Каждое утро, выстаивая в подвале очередь к табельным часам – в то время как её глаза бессознательно сортировали работников, отделяя постоянных от временных, – Терез задавалась вопросом, как это её угораздило здесь очутиться. Конечно, она откликнулась на объявление, но это не объясняло фатума. Она размышляла о том, что ждёт её дальше вместо работы сценографа. Её жизнь представляла собой серию зигзагов. Ей было девятнадцать лет, и она тревожилась.
«Ты должна научиться доверять людям. Помни об этом, Терез», – часто повторяла ей сестра Алисия. И часто, очень часто Терез старалась этот совет применять.
– Сестра Алисия, – бережно прошептала Терез. Свистящие слоги её успокаивали.
Она снова выпрямилась и взяла в руки вилку – мальчик-уборщик двигался в её сторону.
Перед глазами возникло лицо сестры Алисии – костистое и красноватое, как розовый камень, когда на него падает солнечный свет, – и голубая крахмальная волна её бюста. Крупная костлявая фигура сестры Алисии, появляющаяся из-за угла в вестибюле, проходящая между эмалированными столами в трапезной. Сестра Алисия в тысяче мест; небольшие голубые глаза, всегда отыскивающие её среди других девочек, видящие её иначе – Терез это знала, – чем всех остальных, при этом тонкие розовые губы неизменно сложены в одну и ту же прямую линию. Вот сестра Алисия протягивает ей завёрнутые в папиросную бумагу вязаные зелёные перчатки, протягивает без улыбки, просто передаёт из рук в руки без лишних слов в подарок на её восьмилетие. А вот сестра Алисия говорит ей – тот же прямой рот, – что она должна сдать арифметику. Кому ещё было дело до того, сдаст ли она арифметику? Терез хранила эти зелёные перчатки на дне жестяного шкафчика в школе ещё долгие годы после переезда сестры Алисии в Калифорнию. Белая бумага сделалась дряблой и больше не хрустела, она превратилась в древнюю тряпку, но перчатки Терез так и не надела. В конце концов они стали ей малы.
Кто-то сдвинул сахарницу, и брошюра шлёпнулась на стол.

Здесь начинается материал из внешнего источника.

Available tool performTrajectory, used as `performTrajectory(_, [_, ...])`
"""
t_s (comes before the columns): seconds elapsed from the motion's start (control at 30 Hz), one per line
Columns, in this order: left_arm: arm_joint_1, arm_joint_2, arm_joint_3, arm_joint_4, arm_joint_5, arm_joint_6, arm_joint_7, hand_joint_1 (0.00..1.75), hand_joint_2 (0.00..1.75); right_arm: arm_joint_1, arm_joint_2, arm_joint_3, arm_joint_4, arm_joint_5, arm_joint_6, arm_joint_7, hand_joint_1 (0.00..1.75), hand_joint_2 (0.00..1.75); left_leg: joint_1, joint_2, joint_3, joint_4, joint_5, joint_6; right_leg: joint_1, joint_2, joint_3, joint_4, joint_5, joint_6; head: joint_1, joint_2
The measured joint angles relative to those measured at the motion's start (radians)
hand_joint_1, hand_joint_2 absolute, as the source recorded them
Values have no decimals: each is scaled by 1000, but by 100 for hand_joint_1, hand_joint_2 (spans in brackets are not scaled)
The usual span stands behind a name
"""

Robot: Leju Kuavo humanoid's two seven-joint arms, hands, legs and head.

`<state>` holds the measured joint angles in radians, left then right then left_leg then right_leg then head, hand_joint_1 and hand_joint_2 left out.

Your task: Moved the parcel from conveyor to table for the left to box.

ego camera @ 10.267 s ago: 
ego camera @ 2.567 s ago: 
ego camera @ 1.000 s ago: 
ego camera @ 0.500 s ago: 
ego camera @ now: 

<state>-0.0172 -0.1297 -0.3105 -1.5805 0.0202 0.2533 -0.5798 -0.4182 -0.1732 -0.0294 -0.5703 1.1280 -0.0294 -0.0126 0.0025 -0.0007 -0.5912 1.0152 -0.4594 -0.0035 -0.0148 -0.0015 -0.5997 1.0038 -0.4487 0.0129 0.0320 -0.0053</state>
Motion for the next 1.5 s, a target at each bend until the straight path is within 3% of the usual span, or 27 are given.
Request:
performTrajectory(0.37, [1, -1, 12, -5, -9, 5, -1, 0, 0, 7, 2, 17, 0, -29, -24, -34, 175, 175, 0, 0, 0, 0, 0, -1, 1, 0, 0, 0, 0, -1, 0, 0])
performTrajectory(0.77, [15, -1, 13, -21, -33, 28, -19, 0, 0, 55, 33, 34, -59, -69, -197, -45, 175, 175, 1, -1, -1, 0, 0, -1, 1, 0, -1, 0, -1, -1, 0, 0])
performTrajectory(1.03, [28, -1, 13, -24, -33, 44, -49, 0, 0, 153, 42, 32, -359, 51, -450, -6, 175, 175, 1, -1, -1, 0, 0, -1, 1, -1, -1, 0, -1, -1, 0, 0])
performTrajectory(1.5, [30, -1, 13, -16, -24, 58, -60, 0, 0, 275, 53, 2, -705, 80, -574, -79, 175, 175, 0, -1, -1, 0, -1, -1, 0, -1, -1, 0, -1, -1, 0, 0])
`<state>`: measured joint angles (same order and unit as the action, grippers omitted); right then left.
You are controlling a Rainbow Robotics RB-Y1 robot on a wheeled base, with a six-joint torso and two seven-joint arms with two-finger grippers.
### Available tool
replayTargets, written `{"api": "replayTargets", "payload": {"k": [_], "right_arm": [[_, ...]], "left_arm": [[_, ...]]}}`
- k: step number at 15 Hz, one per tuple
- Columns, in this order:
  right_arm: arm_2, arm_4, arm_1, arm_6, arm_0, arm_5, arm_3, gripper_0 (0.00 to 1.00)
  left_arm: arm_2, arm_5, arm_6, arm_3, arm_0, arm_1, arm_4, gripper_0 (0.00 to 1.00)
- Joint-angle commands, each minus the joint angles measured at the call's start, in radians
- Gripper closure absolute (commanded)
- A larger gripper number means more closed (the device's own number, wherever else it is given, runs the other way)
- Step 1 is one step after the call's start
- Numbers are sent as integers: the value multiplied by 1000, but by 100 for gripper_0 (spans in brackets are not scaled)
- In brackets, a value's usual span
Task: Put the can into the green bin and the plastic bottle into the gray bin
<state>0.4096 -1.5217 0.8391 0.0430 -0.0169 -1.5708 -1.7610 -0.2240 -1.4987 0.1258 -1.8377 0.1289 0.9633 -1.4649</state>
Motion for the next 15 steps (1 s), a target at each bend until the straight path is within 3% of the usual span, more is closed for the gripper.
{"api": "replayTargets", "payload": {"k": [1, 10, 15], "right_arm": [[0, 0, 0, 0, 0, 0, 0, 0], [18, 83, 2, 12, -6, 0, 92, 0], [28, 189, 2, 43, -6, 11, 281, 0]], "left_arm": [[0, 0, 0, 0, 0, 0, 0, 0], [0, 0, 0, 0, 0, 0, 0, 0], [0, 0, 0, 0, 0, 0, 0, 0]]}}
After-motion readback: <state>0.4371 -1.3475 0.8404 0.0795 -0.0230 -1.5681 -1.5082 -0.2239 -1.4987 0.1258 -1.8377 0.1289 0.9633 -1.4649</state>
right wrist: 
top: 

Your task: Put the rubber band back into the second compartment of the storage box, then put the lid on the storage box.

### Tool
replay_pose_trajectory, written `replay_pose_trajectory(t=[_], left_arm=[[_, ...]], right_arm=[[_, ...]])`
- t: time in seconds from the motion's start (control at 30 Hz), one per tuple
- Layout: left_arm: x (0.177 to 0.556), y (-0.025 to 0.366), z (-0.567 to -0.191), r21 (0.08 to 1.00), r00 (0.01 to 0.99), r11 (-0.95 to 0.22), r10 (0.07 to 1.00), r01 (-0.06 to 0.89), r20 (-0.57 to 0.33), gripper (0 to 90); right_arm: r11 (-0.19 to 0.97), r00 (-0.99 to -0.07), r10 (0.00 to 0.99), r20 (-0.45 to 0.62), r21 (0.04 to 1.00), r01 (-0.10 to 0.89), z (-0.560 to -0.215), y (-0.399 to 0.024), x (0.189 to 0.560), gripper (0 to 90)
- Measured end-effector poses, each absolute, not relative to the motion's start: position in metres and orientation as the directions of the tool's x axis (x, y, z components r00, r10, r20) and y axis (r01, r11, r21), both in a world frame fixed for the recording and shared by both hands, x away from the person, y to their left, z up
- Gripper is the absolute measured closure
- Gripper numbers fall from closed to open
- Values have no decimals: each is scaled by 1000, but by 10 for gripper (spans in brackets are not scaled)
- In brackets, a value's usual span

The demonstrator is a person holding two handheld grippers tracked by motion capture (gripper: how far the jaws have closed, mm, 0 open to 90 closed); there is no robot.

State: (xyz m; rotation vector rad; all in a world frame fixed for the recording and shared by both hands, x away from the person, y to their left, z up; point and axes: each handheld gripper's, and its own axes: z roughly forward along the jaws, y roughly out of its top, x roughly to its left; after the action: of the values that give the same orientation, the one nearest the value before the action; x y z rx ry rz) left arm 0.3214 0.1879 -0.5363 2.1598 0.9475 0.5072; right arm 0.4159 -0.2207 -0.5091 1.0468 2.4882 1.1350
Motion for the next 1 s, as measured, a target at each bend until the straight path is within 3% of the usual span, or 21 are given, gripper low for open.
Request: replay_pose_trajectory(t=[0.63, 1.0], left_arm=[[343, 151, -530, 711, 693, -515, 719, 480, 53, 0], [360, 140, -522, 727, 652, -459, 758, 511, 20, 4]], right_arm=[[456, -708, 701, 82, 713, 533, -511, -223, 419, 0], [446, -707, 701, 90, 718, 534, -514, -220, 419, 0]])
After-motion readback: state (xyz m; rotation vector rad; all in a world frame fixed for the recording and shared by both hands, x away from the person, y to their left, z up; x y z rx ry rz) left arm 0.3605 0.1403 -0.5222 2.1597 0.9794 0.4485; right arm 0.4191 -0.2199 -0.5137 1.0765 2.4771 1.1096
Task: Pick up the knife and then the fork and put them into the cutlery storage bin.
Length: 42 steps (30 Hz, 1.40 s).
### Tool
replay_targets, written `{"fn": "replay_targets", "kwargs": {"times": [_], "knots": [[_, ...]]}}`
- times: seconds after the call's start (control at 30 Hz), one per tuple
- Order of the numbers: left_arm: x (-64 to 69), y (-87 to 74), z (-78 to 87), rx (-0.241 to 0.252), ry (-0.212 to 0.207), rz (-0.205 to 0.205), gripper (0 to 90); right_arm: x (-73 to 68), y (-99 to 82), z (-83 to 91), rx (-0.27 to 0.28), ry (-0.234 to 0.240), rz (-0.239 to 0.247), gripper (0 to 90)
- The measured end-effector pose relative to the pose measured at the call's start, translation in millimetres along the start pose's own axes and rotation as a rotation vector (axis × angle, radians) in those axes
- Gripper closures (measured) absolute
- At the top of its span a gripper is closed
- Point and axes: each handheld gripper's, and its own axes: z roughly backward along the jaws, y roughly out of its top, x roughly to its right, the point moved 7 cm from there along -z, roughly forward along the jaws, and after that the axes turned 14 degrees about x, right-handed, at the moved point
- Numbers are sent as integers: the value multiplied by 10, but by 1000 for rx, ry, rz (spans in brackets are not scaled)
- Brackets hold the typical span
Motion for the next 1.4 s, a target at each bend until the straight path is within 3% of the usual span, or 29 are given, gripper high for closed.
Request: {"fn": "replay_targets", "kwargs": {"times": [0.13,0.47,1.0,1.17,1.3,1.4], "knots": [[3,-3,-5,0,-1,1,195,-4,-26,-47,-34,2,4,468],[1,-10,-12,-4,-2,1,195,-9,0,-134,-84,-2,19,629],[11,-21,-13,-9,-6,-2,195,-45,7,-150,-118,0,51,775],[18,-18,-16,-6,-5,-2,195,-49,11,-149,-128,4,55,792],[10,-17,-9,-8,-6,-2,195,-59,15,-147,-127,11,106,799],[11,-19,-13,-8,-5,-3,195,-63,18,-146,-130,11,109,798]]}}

Терез увидела напротив себя пару рук – пухлых, стареющих женских рук, размешивающих сахар в кофе, а теперь с дрожащим нетерпением разламывающих булочку, жадно макающих одну из половинок в коричневую подливу блюда, точь-в-точь такого же, как ела Терез. Кисти рук были потрескавшиеся, грязь в параллельных складках на сгибах пальцев, но на правой руке бросалось в глаза серебряное кольцо филигранной работы с прозрачно-зелёным камнем, на левой – золотое обручальное, а в уголках ногтей виднелись следы красного лака. Терез наблюдала, как рука подносит ко рту вилку с горкой горошка, и ей не нужно было видеть лицо, чтобы знать, какое оно. Такое же, как у всех работающих во «Франкенберге» пятидесятилетних женщин, – поражённое вечным изнеможением и ужасом, с искажёнными за стёклами очков глазами, либо увеличенными, либо уменьшенными, со щеками в пятнах румян, ничуть не освежавших серость кожи. Терез не могла на это смотреть.
– Вы новенькая, да? – голос прозвенел в нестихающем гуле, почти мелодичный голос.
– Да, – ответила Терез и подняла глаза. Она вспомнила это лицо. То самое, измождённость которого заставила Терез увидеть все остальные лица. Как-то раз, примерно в полседьмого вечера, когда магазин был пуст, эта женщина еле-еле сползала по ведущим вниз из мезонина мраморным ступеням. Руки скользили на широких мраморных перилах, перенимая часть тяжести с шишковатых ступней. «Она не больна, она не нищенка, она просто здесь работает», – подумала тогда Терез.
– Справляетесь?
И вот она, эта женщина, – улыбается ей, и те же ужасные морщины лежат под глазами и вокруг рта. Впрочем, глаза её теперь были живыми и, пожалуй, даже ласковыми.
– Справляетесь? – повторила женщина, потому что вокруг стоял дикий галдёж и звон посуды.